Required action =>
Only a number is expected here: the count of lines in this data where "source" occurs.

The input =>
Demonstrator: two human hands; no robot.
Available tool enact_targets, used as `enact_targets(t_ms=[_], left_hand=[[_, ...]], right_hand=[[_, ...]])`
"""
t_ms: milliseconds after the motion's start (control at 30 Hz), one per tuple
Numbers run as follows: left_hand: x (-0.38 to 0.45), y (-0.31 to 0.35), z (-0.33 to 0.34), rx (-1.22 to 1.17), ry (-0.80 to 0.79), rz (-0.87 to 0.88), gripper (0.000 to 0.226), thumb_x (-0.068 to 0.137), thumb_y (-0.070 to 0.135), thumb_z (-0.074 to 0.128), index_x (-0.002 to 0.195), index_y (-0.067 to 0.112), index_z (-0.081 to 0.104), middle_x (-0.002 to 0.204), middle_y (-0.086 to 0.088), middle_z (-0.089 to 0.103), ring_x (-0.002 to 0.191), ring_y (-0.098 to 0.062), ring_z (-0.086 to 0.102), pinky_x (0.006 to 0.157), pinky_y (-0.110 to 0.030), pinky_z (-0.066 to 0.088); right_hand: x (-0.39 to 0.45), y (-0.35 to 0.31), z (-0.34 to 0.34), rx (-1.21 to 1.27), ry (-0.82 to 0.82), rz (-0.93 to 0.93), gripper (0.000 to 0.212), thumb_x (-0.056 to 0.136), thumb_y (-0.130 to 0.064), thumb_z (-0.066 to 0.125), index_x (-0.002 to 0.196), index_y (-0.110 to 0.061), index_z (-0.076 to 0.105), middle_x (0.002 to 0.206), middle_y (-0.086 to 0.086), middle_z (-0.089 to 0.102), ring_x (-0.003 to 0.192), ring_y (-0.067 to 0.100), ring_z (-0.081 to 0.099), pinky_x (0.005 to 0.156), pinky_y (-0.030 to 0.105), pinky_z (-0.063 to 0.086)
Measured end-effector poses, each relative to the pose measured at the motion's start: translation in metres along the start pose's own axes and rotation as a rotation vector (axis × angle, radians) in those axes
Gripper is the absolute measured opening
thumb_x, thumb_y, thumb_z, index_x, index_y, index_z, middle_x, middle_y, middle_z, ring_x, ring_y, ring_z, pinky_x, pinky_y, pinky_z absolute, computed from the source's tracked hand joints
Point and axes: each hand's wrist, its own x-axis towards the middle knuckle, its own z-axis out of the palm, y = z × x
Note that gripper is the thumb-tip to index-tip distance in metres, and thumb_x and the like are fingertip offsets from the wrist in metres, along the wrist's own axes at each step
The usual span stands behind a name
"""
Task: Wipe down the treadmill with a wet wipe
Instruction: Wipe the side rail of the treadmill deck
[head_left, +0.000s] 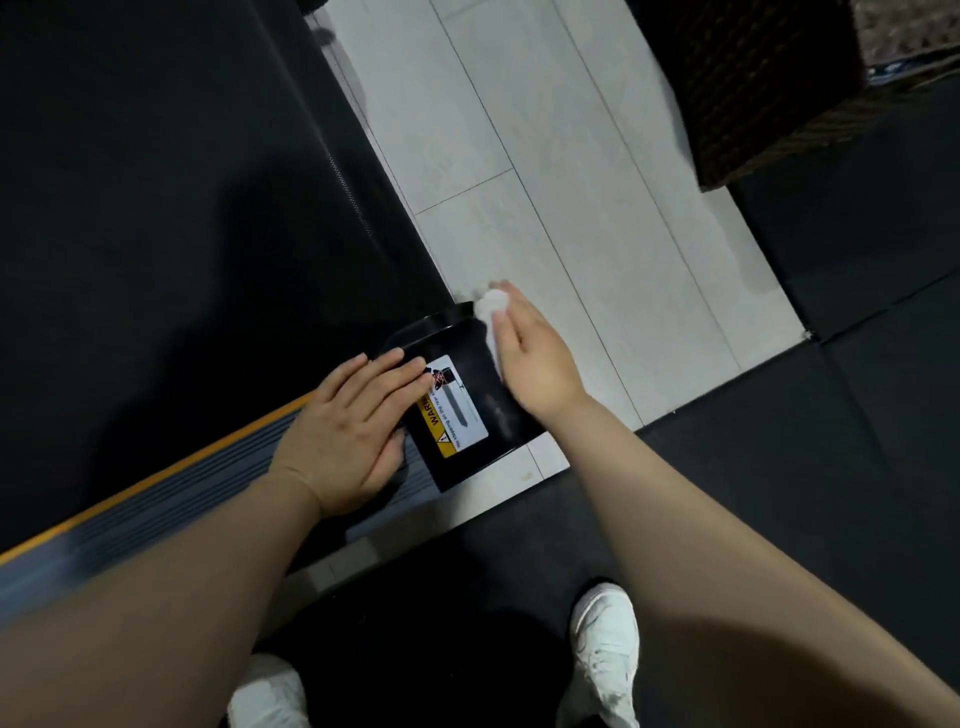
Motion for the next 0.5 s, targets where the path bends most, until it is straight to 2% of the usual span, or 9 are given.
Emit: enact_targets(t_ms=[67,133,167,200,233,267,333,400,500], left_hand=[[0.0,0.0,0.0,0.004,0.0,0.003,0.058,0.09,0.028,0.041,0.146,0.011,0.044,0.15,-0.009,0.046,0.144,-0.027,0.034,0.121,-0.047,0.02],[0.0,-0.001,0.001,-0.001,0.0,-0.001,0.058,0.091,0.028,0.04,0.147,0.012,0.043,0.151,-0.008,0.044,0.145,-0.026,0.032,0.121,-0.047,0.019],[0.0,-0.001,0.001,-0.005,-0.002,-0.005,0.058,0.091,0.028,0.04,0.147,0.013,0.042,0.152,-0.007,0.043,0.146,-0.026,0.031,0.122,-0.046,0.019],[-0.001,-0.002,0.001,-0.008,-0.002,-0.008,0.059,0.091,0.029,0.04,0.147,0.013,0.042,0.152,-0.007,0.043,0.146,-0.025,0.031,0.122,-0.046,0.019],[-0.001,-0.002,0.002,-0.008,0.001,-0.006,0.059,0.091,0.029,0.04,0.147,0.014,0.042,0.152,-0.007,0.043,0.146,-0.025,0.031,0.121,-0.047,0.019],[-0.001,-0.003,0.002,-0.005,0.005,-0.002,0.058,0.091,0.029,0.041,0.147,0.014,0.042,0.152,-0.007,0.043,0.146,-0.025,0.031,0.121,-0.047,0.02],[-0.002,-0.004,0.003,0.004,0.015,0.006,0.059,0.091,0.029,0.041,0.147,0.014,0.042,0.152,-0.007,0.043,0.146,-0.025,0.031,0.12,-0.048,0.021],[-0.003,-0.004,0.004,0.0,0.024,0.011,0.059,0.091,0.029,0.042,0.148,0.015,0.042,0.153,-0.006,0.042,0.147,-0.024,0.03,0.121,-0.048,0.021],[-0.003,-0.005,0.005,-0.017,0.051,0.019,0.058,0.091,0.027,0.041,0.147,0.015,0.043,0.154,-0.004,0.041,0.147,-0.022,0.03,0.121,-0.047,0.021]], right_hand=[[0.01,0.026,-0.009,0.229,-0.049,0.35,0.044,0.104,-0.038,0.028,0.143,-0.029,0.047,0.147,-0.009,0.045,0.137,0.011,0.038,0.111,0.022,0.025],[0.018,0.054,-0.013,0.343,-0.185,0.452,0.043,0.1,-0.042,0.028,0.132,-0.032,0.055,0.137,-0.007,0.054,0.126,0.016,0.048,0.106,0.033,0.037],[0.022,0.067,-0.014,0.372,-0.244,0.48,0.041,0.096,-0.046,0.029,0.122,-0.033,0.059,0.127,-0.005,0.06,0.113,0.018,0.055,0.093,0.035,0.045],[0.025,0.078,-0.013,0.401,-0.282,0.522,0.04,0.094,-0.049,0.031,0.112,-0.032,0.062,0.111,-0.004,0.065,0.095,0.019,0.057,0.075,0.032,0.045],[0.026,0.083,-0.013,0.431,-0.295,0.571,0.037,0.094,-0.05,0.033,0.101,-0.028,0.063,0.092,-0.003,0.064,0.076,0.019,0.054,0.062,0.028,0.039],[0.025,0.088,-0.013,0.463,-0.291,0.616,0.036,0.096,-0.048,0.036,0.093,-0.025,0.063,0.076,-0.003,0.059,0.063,0.017,0.049,0.054,0.025,0.034],[0.021,0.099,-0.009,0.468,-0.257,0.669,0.037,0.101,-0.041,0.036,0.092,-0.016,0.063,0.06,-0.002,0.054,0.047,0.015,0.047,0.042,0.023,0.033],[0.015,0.107,-0.003,0.504,-0.258,0.702,0.036,0.102,-0.034,0.037,0.098,-0.009,0.063,0.059,-0.001,0.059,0.044,0.013,0.055,0.039,0.019,0.039],[0.014,0.118,0.013,0.699,-0.159,0.758,0.018,0.093,-0.02,0.048,0.095,-0.01,0.062,0.076,0.01,0.063,0.063,0.024,0.061,0.056,0.028,0.048]])
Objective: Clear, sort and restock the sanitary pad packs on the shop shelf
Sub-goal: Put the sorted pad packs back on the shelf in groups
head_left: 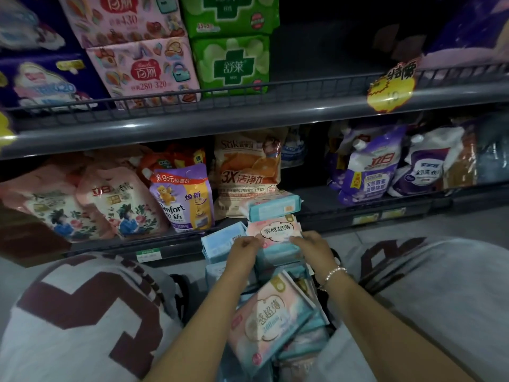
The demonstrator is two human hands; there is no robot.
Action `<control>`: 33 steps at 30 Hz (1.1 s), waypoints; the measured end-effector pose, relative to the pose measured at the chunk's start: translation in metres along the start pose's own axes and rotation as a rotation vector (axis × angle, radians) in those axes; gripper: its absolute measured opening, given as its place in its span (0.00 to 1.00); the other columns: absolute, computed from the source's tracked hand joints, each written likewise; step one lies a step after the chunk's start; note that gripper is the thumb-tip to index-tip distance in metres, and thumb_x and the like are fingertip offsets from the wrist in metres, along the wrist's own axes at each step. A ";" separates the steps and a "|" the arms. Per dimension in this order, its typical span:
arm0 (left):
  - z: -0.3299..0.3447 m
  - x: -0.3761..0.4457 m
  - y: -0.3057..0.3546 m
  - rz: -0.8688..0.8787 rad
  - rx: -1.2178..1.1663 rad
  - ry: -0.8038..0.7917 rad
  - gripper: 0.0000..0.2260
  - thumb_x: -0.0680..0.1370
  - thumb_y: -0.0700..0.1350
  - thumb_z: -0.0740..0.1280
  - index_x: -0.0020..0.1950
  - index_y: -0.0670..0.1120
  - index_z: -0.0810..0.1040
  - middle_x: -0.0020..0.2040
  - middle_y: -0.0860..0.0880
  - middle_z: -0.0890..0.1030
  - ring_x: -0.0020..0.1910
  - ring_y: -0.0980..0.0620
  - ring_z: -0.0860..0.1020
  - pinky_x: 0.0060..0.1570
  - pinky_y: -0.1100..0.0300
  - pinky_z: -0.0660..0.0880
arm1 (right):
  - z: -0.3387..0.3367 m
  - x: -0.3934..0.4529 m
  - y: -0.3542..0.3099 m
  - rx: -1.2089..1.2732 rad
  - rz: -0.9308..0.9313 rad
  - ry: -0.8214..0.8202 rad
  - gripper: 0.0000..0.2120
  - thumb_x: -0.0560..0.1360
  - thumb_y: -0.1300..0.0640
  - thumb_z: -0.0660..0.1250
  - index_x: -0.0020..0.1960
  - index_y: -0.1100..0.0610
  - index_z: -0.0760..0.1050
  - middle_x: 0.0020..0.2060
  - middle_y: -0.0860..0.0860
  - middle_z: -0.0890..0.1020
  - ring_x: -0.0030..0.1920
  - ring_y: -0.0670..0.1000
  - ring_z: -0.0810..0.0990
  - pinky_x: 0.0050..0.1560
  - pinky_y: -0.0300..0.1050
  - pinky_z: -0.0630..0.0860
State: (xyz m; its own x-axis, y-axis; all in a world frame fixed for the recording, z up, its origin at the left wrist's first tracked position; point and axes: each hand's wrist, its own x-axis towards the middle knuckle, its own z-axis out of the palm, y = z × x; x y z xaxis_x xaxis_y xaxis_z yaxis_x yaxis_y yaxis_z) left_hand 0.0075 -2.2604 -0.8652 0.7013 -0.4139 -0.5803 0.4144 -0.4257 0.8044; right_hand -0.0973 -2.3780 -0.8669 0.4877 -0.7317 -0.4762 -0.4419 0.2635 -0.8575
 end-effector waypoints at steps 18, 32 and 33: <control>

Answer area =>
2